Problem - Set down exactly the lines below, starting at the one that contains "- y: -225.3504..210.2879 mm" and ending at the one that contains "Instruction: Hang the", with both of those lines included and nothing else.

Recorded data -
◆ ◆ ◆ ◆ ◆
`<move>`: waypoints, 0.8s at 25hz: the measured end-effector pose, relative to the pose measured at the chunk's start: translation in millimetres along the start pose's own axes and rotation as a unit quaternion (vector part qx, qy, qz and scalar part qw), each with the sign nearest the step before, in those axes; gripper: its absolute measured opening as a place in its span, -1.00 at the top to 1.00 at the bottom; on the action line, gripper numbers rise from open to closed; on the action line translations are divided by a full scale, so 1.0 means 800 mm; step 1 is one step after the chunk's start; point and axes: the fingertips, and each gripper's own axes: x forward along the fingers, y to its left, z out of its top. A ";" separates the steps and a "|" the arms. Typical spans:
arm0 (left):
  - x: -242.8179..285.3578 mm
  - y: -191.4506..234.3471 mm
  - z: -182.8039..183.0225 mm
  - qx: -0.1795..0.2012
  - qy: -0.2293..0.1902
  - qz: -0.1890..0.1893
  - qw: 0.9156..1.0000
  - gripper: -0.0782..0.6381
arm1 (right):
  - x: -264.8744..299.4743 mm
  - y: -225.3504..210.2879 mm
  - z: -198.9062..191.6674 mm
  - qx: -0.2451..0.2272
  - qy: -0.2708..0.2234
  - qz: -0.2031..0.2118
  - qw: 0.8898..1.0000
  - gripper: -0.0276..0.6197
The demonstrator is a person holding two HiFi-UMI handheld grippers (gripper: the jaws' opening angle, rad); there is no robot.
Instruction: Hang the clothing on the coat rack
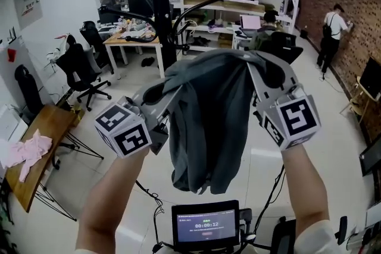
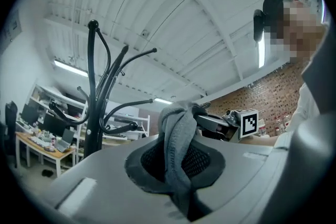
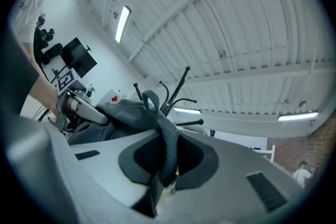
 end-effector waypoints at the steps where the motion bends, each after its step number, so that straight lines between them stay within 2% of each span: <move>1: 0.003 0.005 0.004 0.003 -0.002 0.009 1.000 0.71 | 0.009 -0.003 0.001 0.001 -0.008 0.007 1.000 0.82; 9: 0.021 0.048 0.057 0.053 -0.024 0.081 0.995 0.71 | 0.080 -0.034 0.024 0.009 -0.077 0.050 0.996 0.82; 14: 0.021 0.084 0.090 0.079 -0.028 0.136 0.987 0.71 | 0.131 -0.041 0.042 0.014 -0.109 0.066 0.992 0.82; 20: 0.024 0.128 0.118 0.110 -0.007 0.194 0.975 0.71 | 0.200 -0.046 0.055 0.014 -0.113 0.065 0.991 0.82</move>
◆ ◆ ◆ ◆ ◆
Exercise answer -
  - y: -225.3504..210.2879 mm
  - z: -198.9062..191.6674 mm
  - qx: -0.2451..0.2272
  - qy: -0.2708..0.2234
  - qz: -0.2031..0.2118
  - qw: 0.8898..1.0000
  - gripper: -0.0276..0.6197
The demonstrator is a person holding two HiFi-UMI handheld grippers (gripper: the jaws' opening angle, rad); there is no robot.
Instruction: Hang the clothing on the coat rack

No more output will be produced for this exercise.